Cierta ocasión ocurrió un milagro. Coincidió que sus dos empleados faltaron por motivos de salud. Al no haber nadie que la atendiera, una mujer en minifalda utilizó la escalera para revisar los libreros superiores. Desde su búnker-mostrador Leandro tenía una vista perfecta de sus bragas. La clienta dilató revisando libros y él aprovechó para masturbarse; estaba tan caliente que se vino en segundos, manchando el piso. Entonces tomó la decisión de despedir a los empleados. Y aunque el episodio de la escalera no se había repetido, aguardaba con ansia a que el avaro dios de los solitarios le regalara otro placer semejante.
Leandro observaba a las clientas que se movían entre los pasillos e islas de libros con discreta intensidad. Imaginaba sus nombres, el color de su ropa interior, la forma de sus pezones. A todas las pensaba depiladas del coño. ¿Cómo cogían? ¿Ronroneaban, gemían, gritaban? Él las haría gritar… Ponía especial atención en los zapatos. Los zapatos decían mucho de una mujer. Una mujer que caminaba cómoda en tacones altos era dominante; la que se movía discretamente en zapatillas, sumisa.
Eso creía, pero se equivocaba. Porque Leandro Ceballos no sabía nada de mujeres. Lo obsesionaban. Las codiciaba igual que a un trofeo. Jamás había estado con una.
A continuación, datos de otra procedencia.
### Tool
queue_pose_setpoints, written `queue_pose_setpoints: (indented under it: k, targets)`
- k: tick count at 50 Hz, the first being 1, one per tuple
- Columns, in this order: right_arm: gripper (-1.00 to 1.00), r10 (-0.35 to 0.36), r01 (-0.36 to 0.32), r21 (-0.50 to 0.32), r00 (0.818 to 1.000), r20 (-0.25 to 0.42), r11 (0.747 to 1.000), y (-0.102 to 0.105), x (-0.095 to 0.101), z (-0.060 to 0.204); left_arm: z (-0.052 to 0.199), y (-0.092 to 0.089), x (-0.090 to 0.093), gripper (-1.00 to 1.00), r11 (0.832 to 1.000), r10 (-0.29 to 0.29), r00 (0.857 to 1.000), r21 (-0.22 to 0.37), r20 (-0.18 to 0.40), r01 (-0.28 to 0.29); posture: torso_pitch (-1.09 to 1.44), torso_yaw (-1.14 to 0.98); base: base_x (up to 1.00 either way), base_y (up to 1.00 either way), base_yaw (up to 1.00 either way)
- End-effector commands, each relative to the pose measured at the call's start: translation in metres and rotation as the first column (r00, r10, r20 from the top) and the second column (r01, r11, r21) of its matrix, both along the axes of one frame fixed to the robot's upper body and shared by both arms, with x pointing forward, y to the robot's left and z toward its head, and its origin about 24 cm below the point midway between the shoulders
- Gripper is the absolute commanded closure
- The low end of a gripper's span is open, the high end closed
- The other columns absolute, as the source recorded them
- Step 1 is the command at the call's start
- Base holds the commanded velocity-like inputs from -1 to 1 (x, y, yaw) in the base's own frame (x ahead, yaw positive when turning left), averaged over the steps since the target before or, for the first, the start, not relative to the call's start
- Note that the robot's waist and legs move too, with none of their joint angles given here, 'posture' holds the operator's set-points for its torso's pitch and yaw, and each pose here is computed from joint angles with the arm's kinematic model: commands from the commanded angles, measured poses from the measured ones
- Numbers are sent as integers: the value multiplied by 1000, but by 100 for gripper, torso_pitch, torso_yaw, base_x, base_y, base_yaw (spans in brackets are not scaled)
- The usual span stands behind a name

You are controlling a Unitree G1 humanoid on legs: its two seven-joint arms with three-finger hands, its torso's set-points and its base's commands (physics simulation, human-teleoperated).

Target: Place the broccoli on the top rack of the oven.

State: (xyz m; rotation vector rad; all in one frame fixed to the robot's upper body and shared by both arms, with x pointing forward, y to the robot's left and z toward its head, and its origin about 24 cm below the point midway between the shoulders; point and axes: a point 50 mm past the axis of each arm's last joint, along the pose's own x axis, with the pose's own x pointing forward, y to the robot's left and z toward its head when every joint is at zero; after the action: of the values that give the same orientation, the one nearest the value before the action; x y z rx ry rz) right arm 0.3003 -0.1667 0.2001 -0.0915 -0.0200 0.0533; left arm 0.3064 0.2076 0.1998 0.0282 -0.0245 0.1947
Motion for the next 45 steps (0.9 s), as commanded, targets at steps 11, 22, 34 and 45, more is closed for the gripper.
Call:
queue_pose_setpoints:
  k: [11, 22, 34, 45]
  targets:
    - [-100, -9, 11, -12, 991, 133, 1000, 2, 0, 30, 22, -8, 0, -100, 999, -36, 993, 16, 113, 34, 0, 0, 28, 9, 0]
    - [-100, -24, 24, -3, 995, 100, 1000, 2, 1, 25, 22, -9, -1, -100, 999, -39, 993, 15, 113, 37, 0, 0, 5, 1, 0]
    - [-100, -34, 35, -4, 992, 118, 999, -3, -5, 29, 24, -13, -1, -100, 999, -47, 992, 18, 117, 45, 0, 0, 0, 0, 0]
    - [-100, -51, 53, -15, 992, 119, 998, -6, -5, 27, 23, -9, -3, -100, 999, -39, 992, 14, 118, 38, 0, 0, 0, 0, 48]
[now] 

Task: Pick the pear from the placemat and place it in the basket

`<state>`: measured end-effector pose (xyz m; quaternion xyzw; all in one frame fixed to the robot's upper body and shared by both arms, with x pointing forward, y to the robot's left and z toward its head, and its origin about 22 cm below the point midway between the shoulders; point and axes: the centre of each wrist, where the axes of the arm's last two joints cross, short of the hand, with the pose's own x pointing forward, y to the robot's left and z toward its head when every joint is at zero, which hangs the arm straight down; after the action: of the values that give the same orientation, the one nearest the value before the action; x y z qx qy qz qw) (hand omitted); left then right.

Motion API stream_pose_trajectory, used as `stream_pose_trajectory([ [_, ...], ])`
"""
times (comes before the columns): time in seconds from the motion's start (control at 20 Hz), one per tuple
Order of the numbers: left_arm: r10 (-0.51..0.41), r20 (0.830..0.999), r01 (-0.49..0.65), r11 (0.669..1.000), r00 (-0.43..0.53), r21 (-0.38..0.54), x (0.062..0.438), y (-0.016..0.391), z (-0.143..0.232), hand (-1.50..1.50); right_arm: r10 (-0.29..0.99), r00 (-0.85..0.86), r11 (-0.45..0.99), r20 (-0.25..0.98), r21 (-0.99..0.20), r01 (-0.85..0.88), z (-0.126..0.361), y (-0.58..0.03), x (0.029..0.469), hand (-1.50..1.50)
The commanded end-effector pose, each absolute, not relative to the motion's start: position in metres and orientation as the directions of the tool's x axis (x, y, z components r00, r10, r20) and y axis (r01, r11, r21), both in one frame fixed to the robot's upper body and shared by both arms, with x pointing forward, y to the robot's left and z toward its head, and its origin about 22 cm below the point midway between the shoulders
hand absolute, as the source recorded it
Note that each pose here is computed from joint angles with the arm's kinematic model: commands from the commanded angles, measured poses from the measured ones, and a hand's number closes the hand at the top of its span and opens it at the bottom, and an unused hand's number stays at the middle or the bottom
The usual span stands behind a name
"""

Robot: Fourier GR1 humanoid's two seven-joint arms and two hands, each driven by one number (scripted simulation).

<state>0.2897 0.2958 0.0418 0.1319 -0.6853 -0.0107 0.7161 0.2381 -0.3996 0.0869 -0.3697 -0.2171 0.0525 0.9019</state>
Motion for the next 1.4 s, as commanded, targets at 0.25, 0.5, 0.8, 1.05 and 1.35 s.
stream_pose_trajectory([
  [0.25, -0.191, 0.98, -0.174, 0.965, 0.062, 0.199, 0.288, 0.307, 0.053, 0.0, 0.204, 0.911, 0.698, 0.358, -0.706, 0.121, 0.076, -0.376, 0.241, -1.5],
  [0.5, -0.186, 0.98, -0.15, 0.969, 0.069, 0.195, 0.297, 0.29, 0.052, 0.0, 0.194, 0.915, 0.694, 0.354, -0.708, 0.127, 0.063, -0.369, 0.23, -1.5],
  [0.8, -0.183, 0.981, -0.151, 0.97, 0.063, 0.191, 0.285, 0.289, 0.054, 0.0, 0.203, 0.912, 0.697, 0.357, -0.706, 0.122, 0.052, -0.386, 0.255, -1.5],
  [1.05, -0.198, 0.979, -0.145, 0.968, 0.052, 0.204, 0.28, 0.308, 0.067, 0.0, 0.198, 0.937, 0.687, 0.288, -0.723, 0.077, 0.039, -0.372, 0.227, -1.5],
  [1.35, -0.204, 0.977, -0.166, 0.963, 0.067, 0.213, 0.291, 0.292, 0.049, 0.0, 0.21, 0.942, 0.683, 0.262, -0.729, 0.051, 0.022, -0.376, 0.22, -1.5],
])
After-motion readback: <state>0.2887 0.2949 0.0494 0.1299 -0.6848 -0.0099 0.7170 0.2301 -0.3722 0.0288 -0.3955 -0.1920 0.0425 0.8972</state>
No tenía nada que ofrecerles más que un conjunto de fantasías inanes… Su libido era algo parecido a los restos de un banquete abandonado a la intemperie: huesos roídos, espinas goteantes, escarabajos, larvas prosperando.
Leandro era el carroñero que se arrastraba por las sobras.
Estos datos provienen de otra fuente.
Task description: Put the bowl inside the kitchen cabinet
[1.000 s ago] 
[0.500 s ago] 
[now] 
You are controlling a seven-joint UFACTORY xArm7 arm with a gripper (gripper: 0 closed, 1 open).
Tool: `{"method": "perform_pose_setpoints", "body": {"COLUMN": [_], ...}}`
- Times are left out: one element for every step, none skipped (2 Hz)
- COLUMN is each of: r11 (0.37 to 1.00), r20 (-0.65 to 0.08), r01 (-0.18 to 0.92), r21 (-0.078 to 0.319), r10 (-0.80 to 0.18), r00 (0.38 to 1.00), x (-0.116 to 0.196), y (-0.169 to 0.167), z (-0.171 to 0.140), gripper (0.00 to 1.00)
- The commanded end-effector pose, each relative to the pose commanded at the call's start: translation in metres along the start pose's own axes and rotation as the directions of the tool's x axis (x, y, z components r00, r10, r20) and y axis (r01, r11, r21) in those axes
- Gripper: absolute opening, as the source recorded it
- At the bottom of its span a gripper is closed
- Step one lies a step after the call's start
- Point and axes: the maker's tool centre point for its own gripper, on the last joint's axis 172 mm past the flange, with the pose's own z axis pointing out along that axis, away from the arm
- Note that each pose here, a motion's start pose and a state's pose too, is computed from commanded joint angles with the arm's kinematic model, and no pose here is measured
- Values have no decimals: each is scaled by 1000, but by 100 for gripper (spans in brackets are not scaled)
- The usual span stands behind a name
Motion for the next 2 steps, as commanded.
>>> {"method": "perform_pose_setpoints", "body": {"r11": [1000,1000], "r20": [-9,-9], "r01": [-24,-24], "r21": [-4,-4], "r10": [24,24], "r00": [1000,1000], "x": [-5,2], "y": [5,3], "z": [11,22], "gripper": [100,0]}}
No quitaba el ojo a las clientas, analizándolas parte por parte: cabello, orejas, tatuajes, piercings. ¿A qué sabrían esas superficies cuando pasara su lengua sobre ellas? Carne, tinta, metal… Todo lo estimulaba. Permanecía atento a los detalles cada vez que, como ahora, una mujer pasaba sus dedos con anillos por los ejemplares empastados. No se trataba de cualquiera: era la Clienta Especial. La que había elegido. La depositaria de su furiosa imaginación. Leandro se acomodó en el mostrador para verla mejor. El cabello pintado de mechones azules, las piernas largas saliendo de unos shorts de mezclilla, los pies enfundados en unos suecos que dejaban al descubierto el talón. Calzado ruidosos que le permitían saber hacia qué sector de la librería se desplazaba la Clienta Especial. Era una ternera con cencerro. O un gato con cascabel en el collar. Su preferida. La que iba a hacer suya. Por las malas. Quizá hasta le gustara. Sí, cariño, lo vas a disfrutar…
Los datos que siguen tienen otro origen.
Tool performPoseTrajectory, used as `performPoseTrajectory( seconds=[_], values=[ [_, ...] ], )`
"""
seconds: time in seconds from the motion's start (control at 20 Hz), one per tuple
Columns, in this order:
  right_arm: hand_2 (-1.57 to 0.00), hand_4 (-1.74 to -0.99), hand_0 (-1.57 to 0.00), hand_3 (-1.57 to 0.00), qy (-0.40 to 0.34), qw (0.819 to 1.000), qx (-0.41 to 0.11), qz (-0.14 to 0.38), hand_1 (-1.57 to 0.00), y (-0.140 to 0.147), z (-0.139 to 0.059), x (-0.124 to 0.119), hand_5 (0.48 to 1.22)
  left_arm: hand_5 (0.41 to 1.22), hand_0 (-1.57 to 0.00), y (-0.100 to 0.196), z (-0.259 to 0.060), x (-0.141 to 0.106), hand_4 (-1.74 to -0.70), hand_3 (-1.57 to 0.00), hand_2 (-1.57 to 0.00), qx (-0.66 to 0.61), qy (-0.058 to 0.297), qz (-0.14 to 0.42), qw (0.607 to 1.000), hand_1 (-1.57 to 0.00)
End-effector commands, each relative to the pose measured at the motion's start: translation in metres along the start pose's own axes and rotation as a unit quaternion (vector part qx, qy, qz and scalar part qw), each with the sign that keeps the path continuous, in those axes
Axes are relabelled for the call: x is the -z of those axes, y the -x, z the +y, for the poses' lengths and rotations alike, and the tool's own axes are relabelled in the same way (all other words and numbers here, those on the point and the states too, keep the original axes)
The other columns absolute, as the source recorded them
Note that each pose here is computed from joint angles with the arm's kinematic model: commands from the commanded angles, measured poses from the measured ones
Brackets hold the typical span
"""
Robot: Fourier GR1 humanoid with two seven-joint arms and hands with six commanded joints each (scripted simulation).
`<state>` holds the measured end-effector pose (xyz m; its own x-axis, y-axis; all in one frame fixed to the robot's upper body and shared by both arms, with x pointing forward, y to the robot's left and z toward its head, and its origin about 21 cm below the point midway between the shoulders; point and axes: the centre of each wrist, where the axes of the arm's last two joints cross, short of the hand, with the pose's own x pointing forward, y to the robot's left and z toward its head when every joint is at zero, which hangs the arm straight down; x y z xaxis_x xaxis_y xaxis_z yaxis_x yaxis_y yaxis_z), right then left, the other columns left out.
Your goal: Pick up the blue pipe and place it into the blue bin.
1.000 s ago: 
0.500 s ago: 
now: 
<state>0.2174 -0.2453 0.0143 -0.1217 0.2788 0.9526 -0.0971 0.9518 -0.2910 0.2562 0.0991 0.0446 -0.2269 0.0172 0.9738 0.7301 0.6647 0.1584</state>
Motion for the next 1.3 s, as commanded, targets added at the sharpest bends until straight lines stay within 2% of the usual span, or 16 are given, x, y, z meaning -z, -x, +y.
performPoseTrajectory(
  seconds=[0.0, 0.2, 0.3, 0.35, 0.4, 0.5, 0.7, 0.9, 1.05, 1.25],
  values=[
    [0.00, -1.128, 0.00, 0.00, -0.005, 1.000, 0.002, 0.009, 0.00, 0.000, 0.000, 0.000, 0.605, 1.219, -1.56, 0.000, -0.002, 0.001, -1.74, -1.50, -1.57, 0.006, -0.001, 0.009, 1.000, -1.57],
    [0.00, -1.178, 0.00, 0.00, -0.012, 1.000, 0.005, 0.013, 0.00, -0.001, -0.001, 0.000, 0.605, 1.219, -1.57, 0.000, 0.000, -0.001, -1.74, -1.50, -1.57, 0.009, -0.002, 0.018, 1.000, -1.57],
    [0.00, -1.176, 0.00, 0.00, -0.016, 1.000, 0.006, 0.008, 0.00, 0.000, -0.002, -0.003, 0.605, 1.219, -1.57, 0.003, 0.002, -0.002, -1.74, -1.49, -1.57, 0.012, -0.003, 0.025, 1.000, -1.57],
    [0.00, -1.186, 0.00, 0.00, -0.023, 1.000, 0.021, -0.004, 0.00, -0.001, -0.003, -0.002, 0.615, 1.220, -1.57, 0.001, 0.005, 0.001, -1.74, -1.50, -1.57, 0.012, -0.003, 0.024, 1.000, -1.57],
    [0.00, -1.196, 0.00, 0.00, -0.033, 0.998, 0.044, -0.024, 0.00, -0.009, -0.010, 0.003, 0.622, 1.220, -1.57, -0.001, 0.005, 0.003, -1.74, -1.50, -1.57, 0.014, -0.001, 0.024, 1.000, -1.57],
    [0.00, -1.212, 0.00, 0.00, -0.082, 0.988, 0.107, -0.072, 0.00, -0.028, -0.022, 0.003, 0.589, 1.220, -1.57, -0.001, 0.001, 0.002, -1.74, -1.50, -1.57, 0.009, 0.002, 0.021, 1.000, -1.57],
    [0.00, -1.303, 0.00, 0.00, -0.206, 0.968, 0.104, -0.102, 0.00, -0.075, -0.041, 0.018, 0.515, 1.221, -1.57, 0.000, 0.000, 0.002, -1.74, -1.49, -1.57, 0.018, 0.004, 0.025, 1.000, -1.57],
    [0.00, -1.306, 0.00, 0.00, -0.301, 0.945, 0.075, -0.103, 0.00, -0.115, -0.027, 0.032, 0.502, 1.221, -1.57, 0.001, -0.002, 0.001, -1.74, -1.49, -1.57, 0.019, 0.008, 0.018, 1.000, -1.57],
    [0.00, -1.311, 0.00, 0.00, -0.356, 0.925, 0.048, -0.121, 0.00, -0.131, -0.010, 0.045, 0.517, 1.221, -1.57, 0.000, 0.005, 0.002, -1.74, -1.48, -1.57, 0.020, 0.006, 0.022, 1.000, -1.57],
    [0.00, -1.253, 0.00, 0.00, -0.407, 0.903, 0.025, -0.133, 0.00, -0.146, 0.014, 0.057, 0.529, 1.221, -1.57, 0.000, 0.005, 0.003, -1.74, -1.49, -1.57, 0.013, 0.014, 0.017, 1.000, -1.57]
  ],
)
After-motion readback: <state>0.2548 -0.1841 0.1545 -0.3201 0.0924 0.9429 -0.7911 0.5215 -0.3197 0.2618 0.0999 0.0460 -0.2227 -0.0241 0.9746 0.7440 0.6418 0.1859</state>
La Clienta Especial se acercó, indiferente al escándalo que provocaban sus zapatos, y colocó sobre el mostrador una edición vieja de la novela Santa. Leandro comenzó a sudar más que de costumbre; sacó su mugriento pañuelo y se lo pasó por la frente. La mujer le sonrió con una amabilidad forzada, pero sus ojos lo evitaron. Como siempre.
No importaba. Pronto, la Clienta Especial no tendría otra cosa que ver más que su rostro.
Sé dónde vives. En qué trabajas. Soy tu sombra. Vivo pegado a ti.